Click Save to apply the changes

Step 2: Install and Load Required R Libraries

Before starting data analysis, we need to install and load the libraries that will help with data cleaning, visualization, and correlation analysis. We only need to install the packages once; after that, simply load them each time you run the notebook. The code to install and load the libraries is given below:

# Install required packages (only needed once, skip if already installed)
install.packages("tidyverse")  # Collection of packages for data manipulation and visualization
install.packages("skimr")      # Provides an overview of dataset structure and summaries
install.packages("corrplot")   # Helps in visualizing correlation matrices

# Load the libraries into the current session
library(tidyverse)   # Loads ggplot2, dplyr, readr, and other useful packages
library(skimr)       # Useful for summarizing datasets quickly
library(corrplot)    # Used to draw correlation plots

The above code installs and loads the required libraries. The output is:

Installing package into ‘/usr/local/lib/R/site-library’

(as ‘lib’ is unspecified)

Installing package into ‘/usr/local/lib/R/site-library’

(as ‘lib’ is unspecified)

Installing package into ‘/usr/local/lib/R/site-library’

(as ‘lib’ is unspecified)

── Attaching core tidyverse packages ──────────────────────── tidyverse 2.0.0 ──

✔ dplyr 1.1.4 ✔ readr 2.1.5

✔ forcats 1.0.0 ✔ stringr 1.5.1

✔ ggplot2 3.5.2 ✔ tibble 3.3.0

✔ lubridate 1.9.4 ✔ tidyr 1.3.1

✔ purrr 1.1.0

── Conflicts ────────────────────────────────────────── tidyverse_conflicts() ──

✖ dplyr::filter() masks stats::filter()

✖ dplyr::lag() masks stats::lag()

ℹ Use the conflicted package (<http://conflicted.r-lib.org/>) to force all conflicts to become errors

corrplot 0.95 loaded

Also Read: R For Data Science: Why Should You Choose R for Data Science?

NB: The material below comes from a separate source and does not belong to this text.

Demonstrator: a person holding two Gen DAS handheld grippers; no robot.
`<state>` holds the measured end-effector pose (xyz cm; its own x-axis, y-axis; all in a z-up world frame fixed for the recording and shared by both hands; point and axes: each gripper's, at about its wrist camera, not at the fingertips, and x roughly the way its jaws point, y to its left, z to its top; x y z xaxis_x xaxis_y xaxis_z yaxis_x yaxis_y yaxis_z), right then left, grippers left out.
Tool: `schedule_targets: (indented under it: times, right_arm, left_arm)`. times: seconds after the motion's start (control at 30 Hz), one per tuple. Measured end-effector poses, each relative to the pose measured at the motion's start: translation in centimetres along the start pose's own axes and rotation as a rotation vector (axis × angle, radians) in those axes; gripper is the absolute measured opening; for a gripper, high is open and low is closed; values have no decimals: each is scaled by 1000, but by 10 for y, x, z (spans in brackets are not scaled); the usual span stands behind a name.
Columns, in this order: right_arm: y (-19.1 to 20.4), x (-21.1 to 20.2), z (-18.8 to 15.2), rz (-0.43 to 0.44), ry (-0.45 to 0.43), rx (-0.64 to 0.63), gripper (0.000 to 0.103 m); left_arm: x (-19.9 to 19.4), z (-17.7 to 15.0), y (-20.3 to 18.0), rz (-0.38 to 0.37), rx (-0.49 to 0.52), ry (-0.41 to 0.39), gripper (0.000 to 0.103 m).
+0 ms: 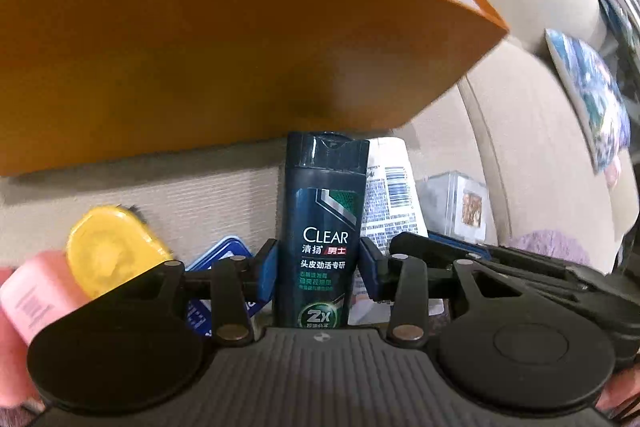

Step 3: Load the Dataset into Your R Environment

Now that the libraries are ready, the next step is to bring your data into the notebook. We'll load the uploaded CSV file and preview the first few records to understand its structure. Here’s the code

# Load the uploaded dataset using its filename
student_data <- read.csv("student-por.csv")

# Display the first six rows to get a quick look at the data
head(student_data)

This gives us an overview of the dataset we’re working with. The output for the above code is:

	school	sex	age	address	famsize	Pstatus	Medu	Fedu	Mjob	Fjob	⋯	famrel	freetime	goout	Dalc	Walc	health	absences	G1	G2	G3
	<chr>	<chr>	<int>	<chr>	<chr>	<chr>	<int>	<int>	<chr>	<chr>	⋯	<int>	<int>	<int>	<int>	<int>	<int>	<int>	<int>	<int>	<int>
1	GP	F	18	U	GT3	A	4	4	at_home	teacher	⋯	4	3	4	1	1	3	4	0	11	11
2	GP	F	17	U	GT3	T	1	1	at_home	other	⋯	5	3	3	1	1	3	2	9	11	11
3	GP	F	15	U	LE3	T	1	1	at_home	other	⋯	4	3	2	2	3	3	6	12	13	12
4	GP	F	15	U	GT3	T	4	2	health	services	⋯	3	2	2	1	1	5	0	14	14	14
5	GP	F	16	U	GT3	T	3	3	other	other	⋯	4	3	2	1	2	5	0	11	13	13
6	GP	M	16	U	LE3	T	4	3	services	other	⋯	5	4	2	1	2	5	6	12	12	13

Step 4: Clean the Column Names for Better Usability

Some column names may contain dots (.), which can make referencing them in code a bit tricky. Replacing them with underscores (_) makes the column names easier to work with. Here’s the code:

# Replace all dots in column names with underscores for cleaner access
colnames(student_data) <- gsub("\\.", "_", colnames(student_data))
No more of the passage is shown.